Tragedia nel carcere di Poggioreale, dove la scorsa notte Benito Viscovo, 28 anni, originario di Cimitile, ha deciso di togliersi la vita nella propria cella. Il giovane, noto per il suo talento come pianista, aveva collaborato con artisti neomelodici, ma combatteva contro gravi problemi di tossicodipendenza. Si trovava in attesa di un colloquio con uno psicologo di una comunità per avviare un percorso di recupero.
Il suicidio di Viscovo rappresenta l’ennesimo dramma consumatosi all’interno degli istituti penitenziari italiani. Con la sua morte, salgono a 222 i decessi nelle carceri dall’inizio del 2024, di cui ben 82 per suicidio. Si tratta di un numero record, mai raggiunto prima, che testimonia le difficoltà e le criticità del sistema penitenziario italiano.
Aldo Di Giacomo, segretario generale del Sindacato di Polizia Penitenziaria (S.PP.), ha espresso rabbia e indignazione per l’accaduto: “In piena campagna mediatica che ci vorrebbe far passare per ‘torturatori’ di detenuti, non possiamo tacere di fronte all’ennesimo suicidio. L’età media delle vittime si abbassa sempre più, coinvolgendo persone fragili che necessitano di attenzione e supporto. Ma senza psicologi, psichiatri, medici e personale adeguato, la prevenzione diventa impossibile”.

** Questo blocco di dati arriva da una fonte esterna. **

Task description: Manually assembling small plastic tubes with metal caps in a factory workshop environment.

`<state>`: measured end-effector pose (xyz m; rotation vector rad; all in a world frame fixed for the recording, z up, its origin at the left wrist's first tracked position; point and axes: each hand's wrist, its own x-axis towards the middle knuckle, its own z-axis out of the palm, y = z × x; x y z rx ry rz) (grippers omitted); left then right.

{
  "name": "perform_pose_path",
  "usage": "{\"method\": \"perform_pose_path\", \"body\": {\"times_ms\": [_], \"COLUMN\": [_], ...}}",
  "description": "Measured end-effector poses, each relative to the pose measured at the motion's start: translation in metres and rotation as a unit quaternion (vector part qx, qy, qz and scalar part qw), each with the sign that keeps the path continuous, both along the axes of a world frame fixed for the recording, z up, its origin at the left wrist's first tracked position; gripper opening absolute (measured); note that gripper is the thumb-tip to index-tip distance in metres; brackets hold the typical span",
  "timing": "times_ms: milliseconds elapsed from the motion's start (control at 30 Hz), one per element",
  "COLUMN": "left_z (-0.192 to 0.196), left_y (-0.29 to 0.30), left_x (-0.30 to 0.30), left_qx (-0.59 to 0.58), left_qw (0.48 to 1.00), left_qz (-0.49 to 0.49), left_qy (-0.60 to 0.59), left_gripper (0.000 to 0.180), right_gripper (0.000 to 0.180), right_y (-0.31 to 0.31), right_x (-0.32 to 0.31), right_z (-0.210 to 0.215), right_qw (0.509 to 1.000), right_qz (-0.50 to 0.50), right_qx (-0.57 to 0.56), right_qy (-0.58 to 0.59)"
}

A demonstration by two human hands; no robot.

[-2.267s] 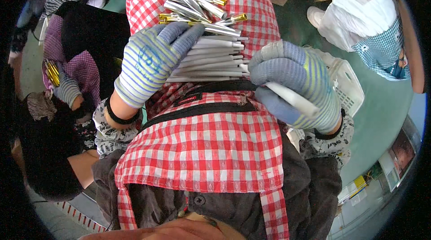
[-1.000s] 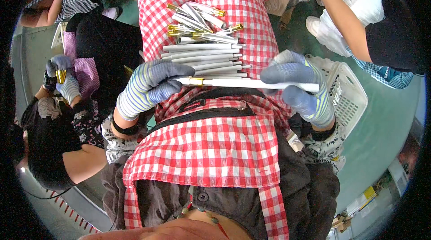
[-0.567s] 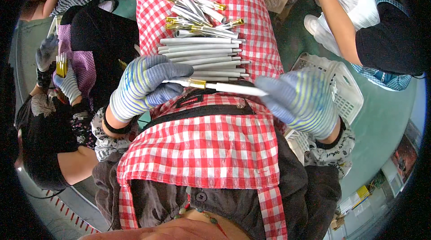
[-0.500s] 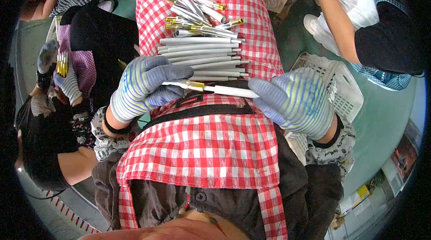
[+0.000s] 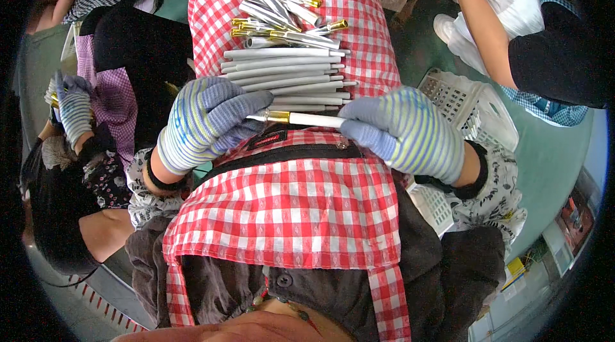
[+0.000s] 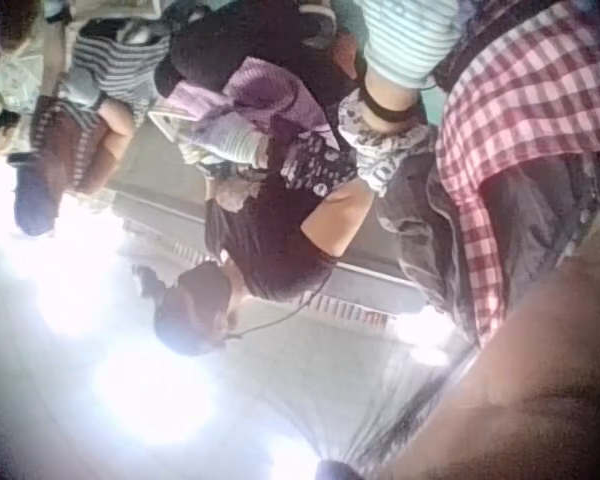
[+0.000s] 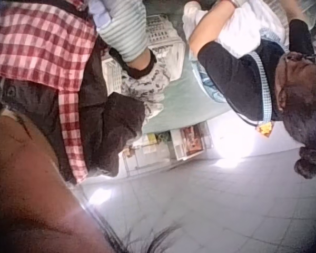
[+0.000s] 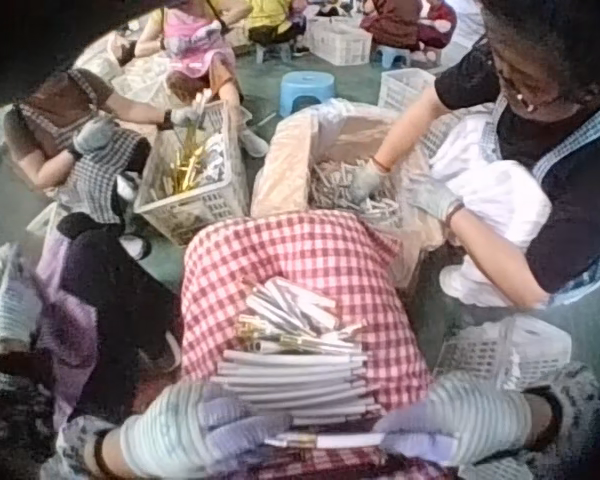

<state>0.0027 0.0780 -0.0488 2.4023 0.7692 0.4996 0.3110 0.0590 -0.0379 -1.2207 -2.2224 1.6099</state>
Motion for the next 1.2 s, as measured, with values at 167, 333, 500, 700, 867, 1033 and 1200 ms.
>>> {"method": "perform_pose_path", "body": {"times_ms": [167, 333, 500, 700, 867, 1033, 1200], "left_z": [0.002, 0.002, -0.016, 0.010, 0.000, -0.022, -0.018], "left_y": [-0.002, 0.002, 0.005, 0.010, 0.025, 0.032, 0.033], "left_x": [0.002, 0.019, 0.070, 0.115, 0.107, 0.104, 0.101], "left_qx": [0.073, 0.112, 0.089, 0.022, 0.100, 0.109, 0.114], "left_qw": [0.996, 0.992, 0.989, 0.993, 0.982, 0.960, 0.960], "left_qz": [-0.026, -0.035, -0.086, -0.054, -0.048, -0.040, -0.053], "left_qy": [0.045, 0.049, 0.083, 0.104, 0.155, 0.254, 0.251], "left_gripper": [0.038, 0.041, 0.046, 0.046, 0.047, 0.043, 0.041], "right_gripper": [0.032, 0.028, 0.025, 0.021, 0.020, 0.014, 0.017], "right_y": [0.005, 0.009, -0.001, -0.032, -0.132, -0.209, -0.197], "right_x": [0.000, 0.012, 0.031, 0.126, 0.228, 0.269, 0.245], "right_z": [-0.009, -0.010, -0.042, -0.062, -0.121, -0.168, -0.179], "right_qw": [0.977, 0.968, 0.968, 0.939, 0.867, 0.813, 0.719], "right_qz": [-0.019, -0.015, 0.095, -0.093, -0.417, -0.528, -0.693], "right_qx": [-0.202, -0.251, 0.234, 0.329, 0.250, 0.158, -0.037], "right_qy": [0.067, 0.012, -0.013, -0.037, -0.109, -0.191, -0.017]}}
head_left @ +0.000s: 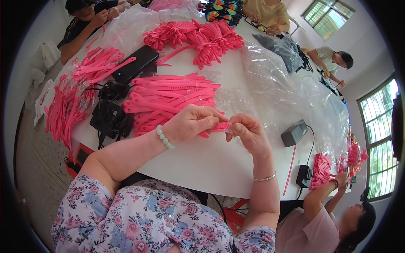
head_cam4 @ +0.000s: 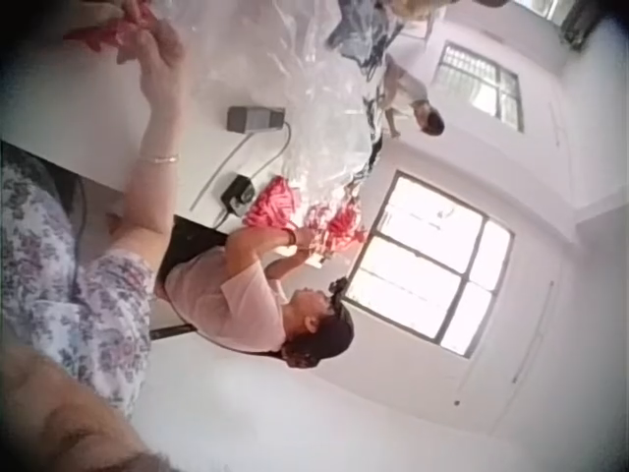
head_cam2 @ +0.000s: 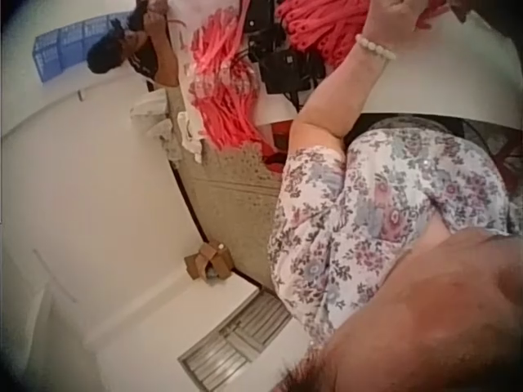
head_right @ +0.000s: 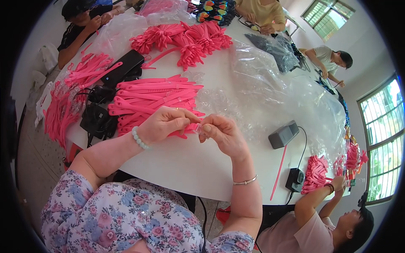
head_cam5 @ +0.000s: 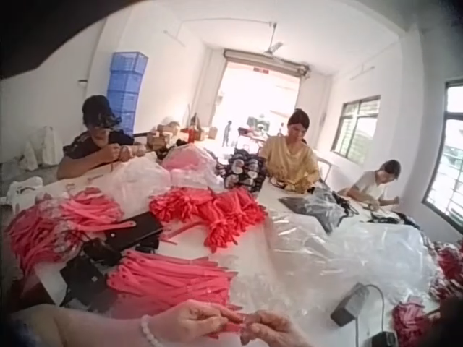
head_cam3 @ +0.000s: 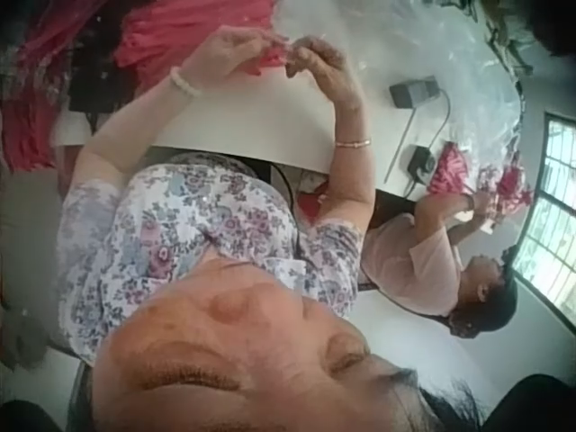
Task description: Bundling and packaging pink fabric straps at a production table.
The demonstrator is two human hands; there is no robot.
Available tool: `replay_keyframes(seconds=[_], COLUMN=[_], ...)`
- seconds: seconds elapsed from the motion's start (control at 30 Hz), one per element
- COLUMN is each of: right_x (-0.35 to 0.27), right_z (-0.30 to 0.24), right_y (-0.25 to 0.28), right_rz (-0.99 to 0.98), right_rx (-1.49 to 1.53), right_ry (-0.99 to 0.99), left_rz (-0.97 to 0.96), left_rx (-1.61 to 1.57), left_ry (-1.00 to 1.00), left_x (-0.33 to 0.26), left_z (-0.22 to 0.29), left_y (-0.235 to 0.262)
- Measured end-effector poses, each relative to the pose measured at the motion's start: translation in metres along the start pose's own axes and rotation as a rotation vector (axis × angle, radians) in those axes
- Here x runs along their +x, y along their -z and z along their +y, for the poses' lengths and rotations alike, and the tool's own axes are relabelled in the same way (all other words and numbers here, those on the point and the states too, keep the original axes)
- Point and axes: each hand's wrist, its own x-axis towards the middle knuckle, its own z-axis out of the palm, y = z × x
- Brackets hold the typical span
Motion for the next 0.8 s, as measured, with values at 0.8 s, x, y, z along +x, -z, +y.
replay_keyframes(seconds=[0.8], right_x=[0.004], right_z=[-0.009], right_y=[-0.002], right_rz=[0.092], right_rx=[-0.114], right_ry=[0.006], left_rz=[-0.07], left_rx=[-0.146], left_ry=[0.159], left_x=[-0.002], left_z=[0.018], left_y=[0.001])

Di Giacomo ha sottolineato come il sovraffollamento delle carceri, unito alla mancanza di servizi di assistenza psicologica e alla carenza di personale specializzato, rappresenti una situazione insostenibile. Nonostante gli sforzi degli agenti di polizia penitenziaria, che ogni anno salvano centinaia di vite in extremis, il fenomeno continua ad aggravarsi.
La proposta del sindacato include l’applicazione di pene alternative alla detenzione, come gli arresti domiciliari, nei casi compatibili. Una misura che potrebbe non solo prevenire i suicidi ma anche affrontare il problema del sovraffollamento. “Non possiamo accettare che queste tragedie siano ridotte a poche righe di cronaca locale – ha concluso Di Giacomo –. Il suicidio in carcere non fa più notizia, ma resta una ‘strage di Stato’ che richiede interventi concreti e immediati”.
Il caso di Benito Viscovo accende ancora una volta i riflettori sulla necessità di riformare un sistema che sembra incapace di rispondere ai bisogni dei detenuti più vulnerabili. È un richiamo alle istituzioni, affinché dalle parole di commozione si passi finalmente ai fatti.